> _YOUR TASK_
Count the lines in the data below holding the string "lies" and write the total by itself.

Extracted records:

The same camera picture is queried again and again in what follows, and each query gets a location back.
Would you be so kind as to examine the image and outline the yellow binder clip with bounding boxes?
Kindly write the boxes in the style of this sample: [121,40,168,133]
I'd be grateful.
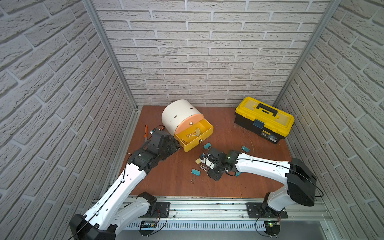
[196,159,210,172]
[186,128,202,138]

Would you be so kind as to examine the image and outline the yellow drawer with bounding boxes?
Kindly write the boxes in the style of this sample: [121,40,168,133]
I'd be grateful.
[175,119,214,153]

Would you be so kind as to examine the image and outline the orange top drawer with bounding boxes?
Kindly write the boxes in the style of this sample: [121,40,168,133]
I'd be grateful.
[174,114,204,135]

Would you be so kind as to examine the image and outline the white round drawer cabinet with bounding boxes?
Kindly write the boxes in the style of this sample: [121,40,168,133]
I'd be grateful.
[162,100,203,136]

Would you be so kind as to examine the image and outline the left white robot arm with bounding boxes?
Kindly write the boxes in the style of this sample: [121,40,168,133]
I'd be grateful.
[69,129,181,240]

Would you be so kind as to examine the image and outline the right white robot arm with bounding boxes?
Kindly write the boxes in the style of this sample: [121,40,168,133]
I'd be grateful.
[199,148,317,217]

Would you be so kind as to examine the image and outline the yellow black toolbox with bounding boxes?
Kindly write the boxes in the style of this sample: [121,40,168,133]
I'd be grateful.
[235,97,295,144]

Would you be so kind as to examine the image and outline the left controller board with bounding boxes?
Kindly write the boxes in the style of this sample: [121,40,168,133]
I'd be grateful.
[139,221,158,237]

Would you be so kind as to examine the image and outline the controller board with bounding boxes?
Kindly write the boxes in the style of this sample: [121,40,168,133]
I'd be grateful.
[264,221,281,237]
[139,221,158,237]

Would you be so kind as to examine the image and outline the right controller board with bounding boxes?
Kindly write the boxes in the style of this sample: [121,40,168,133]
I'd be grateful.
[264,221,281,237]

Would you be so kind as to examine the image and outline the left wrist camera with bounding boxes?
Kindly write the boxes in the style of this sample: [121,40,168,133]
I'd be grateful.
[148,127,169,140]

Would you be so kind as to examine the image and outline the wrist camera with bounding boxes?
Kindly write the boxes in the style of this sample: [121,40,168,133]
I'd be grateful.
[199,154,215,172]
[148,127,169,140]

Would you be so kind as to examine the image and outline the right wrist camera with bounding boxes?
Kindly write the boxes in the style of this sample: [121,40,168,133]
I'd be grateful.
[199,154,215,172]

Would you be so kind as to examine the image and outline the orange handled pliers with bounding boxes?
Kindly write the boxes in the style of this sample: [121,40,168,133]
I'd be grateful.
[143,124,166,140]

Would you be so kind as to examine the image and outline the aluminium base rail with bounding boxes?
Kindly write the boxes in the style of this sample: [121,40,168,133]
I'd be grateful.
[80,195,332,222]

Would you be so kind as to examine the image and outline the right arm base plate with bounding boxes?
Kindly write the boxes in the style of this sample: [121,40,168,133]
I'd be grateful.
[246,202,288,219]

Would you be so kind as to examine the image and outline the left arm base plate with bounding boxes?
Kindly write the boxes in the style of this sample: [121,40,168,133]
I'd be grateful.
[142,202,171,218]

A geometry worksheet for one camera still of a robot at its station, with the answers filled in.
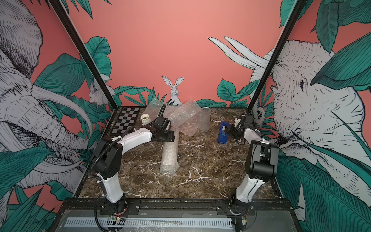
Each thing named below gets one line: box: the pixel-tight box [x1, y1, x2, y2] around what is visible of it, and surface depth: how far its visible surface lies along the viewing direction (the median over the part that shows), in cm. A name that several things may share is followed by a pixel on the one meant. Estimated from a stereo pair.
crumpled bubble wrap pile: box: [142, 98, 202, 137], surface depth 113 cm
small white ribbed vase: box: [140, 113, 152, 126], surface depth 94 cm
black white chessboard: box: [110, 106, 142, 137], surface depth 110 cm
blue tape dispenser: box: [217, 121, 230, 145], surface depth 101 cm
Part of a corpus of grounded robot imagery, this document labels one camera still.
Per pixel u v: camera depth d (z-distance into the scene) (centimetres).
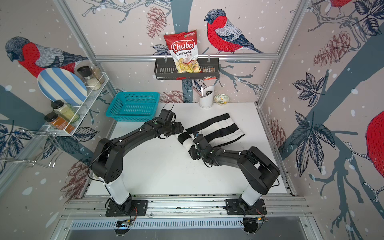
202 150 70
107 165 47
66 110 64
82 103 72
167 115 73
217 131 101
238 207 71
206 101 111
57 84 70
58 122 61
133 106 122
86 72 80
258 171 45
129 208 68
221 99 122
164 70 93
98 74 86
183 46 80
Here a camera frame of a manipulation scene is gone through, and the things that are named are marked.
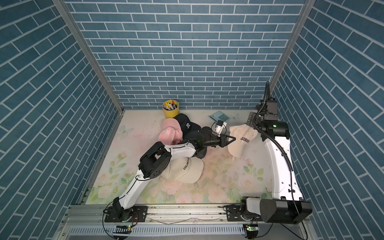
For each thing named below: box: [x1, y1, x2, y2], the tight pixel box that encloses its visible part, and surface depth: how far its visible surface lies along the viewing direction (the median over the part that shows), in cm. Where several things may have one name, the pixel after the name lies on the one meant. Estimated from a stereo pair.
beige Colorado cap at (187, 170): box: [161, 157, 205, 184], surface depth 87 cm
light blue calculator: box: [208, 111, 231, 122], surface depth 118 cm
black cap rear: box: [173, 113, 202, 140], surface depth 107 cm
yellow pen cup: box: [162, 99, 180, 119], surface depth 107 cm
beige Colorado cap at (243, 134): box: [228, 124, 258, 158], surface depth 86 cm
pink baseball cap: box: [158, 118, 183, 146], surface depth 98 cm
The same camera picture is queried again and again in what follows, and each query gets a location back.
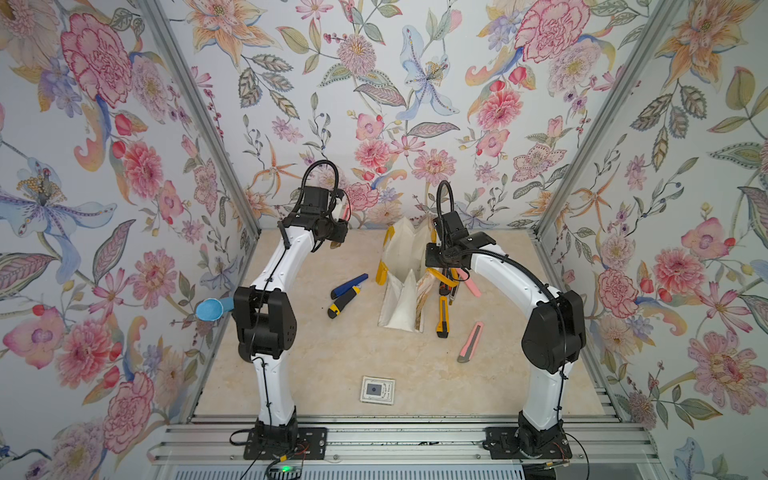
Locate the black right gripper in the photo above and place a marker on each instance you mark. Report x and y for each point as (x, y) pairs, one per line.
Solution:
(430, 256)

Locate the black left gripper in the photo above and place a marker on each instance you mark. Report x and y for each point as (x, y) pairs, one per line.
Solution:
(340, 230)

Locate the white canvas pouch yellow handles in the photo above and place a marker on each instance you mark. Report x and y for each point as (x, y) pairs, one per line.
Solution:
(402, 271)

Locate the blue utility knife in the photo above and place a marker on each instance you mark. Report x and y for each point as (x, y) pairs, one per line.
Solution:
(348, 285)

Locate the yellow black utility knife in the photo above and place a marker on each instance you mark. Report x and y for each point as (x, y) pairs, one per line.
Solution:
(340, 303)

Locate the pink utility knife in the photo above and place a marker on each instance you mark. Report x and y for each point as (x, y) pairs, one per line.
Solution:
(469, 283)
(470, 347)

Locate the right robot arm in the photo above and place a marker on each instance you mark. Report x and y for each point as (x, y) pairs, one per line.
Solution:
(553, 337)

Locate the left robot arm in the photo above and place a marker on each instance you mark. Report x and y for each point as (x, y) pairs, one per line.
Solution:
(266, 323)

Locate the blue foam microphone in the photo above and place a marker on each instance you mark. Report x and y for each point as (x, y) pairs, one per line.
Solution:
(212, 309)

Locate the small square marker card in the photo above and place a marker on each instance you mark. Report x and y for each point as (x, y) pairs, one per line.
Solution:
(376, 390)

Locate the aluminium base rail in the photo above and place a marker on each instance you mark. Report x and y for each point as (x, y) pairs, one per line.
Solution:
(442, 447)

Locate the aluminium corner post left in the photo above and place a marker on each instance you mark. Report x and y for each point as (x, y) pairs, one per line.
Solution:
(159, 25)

> _RESPONSE AREA_
2